We have honed our process to be selective when choosing which companies to invest in and to try avoiding falling into common pitfalls when navigating structural themes, such as the introduction of generative technologies. These include:

  • Selecting companies where the range of outcomes is less binary
  • Considering different ways to gain access to the theme
  • Remaining focussed on long-term cash generation potential

How we navigate market inflection points

We aim to identify attractively valued stocks based on our proprietary, fundamental long-term analyst forecasts. At the moment, the spread between stocks that we forecast to be undervalued and those that we forecast to be overvalued is widening. Wide valuation spreads have been observed at various market inflection points in the past, such as the dotcom bubble, and the global financial crisis.

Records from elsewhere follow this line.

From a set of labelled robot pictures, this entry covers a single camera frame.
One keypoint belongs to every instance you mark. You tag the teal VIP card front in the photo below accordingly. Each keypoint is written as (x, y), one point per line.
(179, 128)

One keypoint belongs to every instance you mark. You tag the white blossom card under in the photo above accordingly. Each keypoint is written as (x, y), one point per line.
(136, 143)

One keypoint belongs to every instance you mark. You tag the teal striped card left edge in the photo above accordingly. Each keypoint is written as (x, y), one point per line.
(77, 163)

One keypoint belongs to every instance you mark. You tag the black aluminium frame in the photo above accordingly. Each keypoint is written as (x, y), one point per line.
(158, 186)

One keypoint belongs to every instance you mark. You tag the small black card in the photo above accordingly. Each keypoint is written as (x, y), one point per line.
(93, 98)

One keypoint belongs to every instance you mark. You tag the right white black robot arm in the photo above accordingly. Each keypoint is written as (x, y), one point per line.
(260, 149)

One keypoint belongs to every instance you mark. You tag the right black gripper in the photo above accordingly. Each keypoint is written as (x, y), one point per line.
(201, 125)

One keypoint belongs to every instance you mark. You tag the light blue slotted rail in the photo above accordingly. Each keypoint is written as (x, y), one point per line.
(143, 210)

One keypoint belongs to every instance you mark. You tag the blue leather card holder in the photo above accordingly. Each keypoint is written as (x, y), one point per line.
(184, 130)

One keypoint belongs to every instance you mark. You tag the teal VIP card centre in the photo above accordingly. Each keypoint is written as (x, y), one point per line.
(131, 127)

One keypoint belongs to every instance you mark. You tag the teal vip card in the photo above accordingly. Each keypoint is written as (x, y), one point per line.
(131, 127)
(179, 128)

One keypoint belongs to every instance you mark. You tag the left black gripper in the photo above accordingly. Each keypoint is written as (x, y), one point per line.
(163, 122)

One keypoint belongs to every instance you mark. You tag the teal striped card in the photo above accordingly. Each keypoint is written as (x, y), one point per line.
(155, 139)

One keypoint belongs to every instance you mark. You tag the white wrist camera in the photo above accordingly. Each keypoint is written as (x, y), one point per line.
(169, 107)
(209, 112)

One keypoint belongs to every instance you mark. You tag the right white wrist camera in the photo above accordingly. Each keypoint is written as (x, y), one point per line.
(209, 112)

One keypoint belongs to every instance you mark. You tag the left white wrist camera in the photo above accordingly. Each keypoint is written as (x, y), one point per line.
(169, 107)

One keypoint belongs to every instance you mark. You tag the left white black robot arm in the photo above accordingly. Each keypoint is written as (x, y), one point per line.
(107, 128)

These peaks in our valuation spreads are a reflection of two things: the polarisation of market views into identifying winners and losers, and the allocation of capital regardless of valuation; and the widening of long-term outcome ranges as the business models around new technology emerge. Who would have thought back in 1998, for example, that Amazon would go from online book seller to the e-commerce giant it is today? Or that Sun Microsystems would eventually stop being the dot in dot com?

In AI, we are currently observing a wide range of outcomes, as we extrapolate current growth rates and trends for early winners (such as Nvidia) and significant risks of disruption for other businesses. When it comes to navigating structural themes, we try to maintain a strong valuation discipline and look for those companies where the range of outcomes is less binary. We believe it is important to be selective and also to consider different ways to gain access to the theme. In AI, this means looking at companies that are helping to enable the development of AI, as well as the companies that are developing AI products.

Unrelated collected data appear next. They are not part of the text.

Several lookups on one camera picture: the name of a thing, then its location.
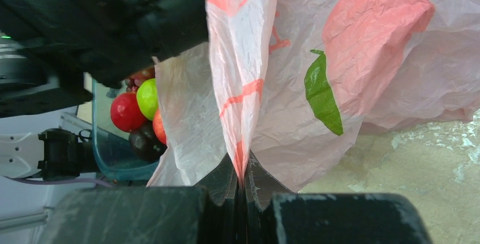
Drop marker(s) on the red apple right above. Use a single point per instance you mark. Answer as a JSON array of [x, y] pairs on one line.
[[158, 127]]

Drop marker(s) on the red apple left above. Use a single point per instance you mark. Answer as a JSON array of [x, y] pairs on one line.
[[125, 113]]

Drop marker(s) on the purple grape bunch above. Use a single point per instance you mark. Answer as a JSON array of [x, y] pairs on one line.
[[136, 80]]

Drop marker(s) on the red apple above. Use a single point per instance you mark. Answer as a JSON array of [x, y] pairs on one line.
[[158, 127], [125, 113]]

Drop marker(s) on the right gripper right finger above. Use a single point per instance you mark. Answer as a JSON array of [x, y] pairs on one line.
[[275, 214]]

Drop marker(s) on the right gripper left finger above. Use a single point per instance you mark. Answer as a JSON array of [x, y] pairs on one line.
[[203, 213]]

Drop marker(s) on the teal plastic container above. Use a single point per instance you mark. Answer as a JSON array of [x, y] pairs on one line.
[[111, 147]]

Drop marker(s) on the aluminium frame rail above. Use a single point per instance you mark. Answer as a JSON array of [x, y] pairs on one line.
[[17, 223]]

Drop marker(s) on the dark plum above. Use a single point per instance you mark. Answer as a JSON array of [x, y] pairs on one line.
[[145, 144]]

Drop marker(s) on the pink plastic bag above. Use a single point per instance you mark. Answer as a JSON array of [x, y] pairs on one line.
[[296, 81]]

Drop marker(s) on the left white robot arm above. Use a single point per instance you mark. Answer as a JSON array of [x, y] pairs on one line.
[[48, 45]]

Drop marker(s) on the green fake pear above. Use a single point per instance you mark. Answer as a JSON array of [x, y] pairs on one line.
[[147, 98]]

However, the distinctions between what constitutes enablers and a final product provider can be more blurred at this early stage. Take Nvidia, for example, which doesn’t just sell microchips that enable AI, but has also built an ecosystem around its own AI graphics processors that is allowing the company to increase sales of services and software in addition to hardware, and to increase the switching costs for users.

What we can learn from the dotcom bubble

The valuation discipline inherent in our investment process helped us avoid many of the unsustainable business that proliferated during the dotcom bubble.

While we may not be able to narrow down the range of outcomes at this early stage of AI adoption, we can learn from the similar structural shift that occurred during the bubble of the late 1990s/early 2000s. Similar to today’s AI trend, investors started to look at every company through the dotcom lens, asking how they would cope with the shift to, or disruption from, an online and digital world. Now, every CEO is being asked what they are doing about AI, and if their business is going to be disrupted.

Cisco, in particular, was one of the enablers of the internet, and at the peak of the bubble had the largest market cap in the world. While forecasts were not necessarily far off from reality 20 years on, it became impossible for the stock to remain at such stretched valuations and the multiples (on sales) fell from 20x to 1x. For many of the other stocks that made up the Nasdaq at its 2000 peak, the internet phenomenon did not end quite as well and the valuation discipline inherent in our investment process helped us avoid many of the unsustainable business that proliferated at the time.

Disciplined focus on cash generation

While we are not afraid to adapt our process when the market environment changes, we believe it is very likely that long-term cash generation potential will remain the most appropriate valuation factor, even if the drivers of cash flow change over time. Our methodology has been consistent and proven over many decades, and has been shown to handle these periods of dislocation and inflection. Even if they don’t allow us to time the turning point in markets precisely, our proprietary valuation spreads provide a guidepost for how far we are willing to lean into certain market signals, and give us a critical element of valuation discipline when markets approach extremes.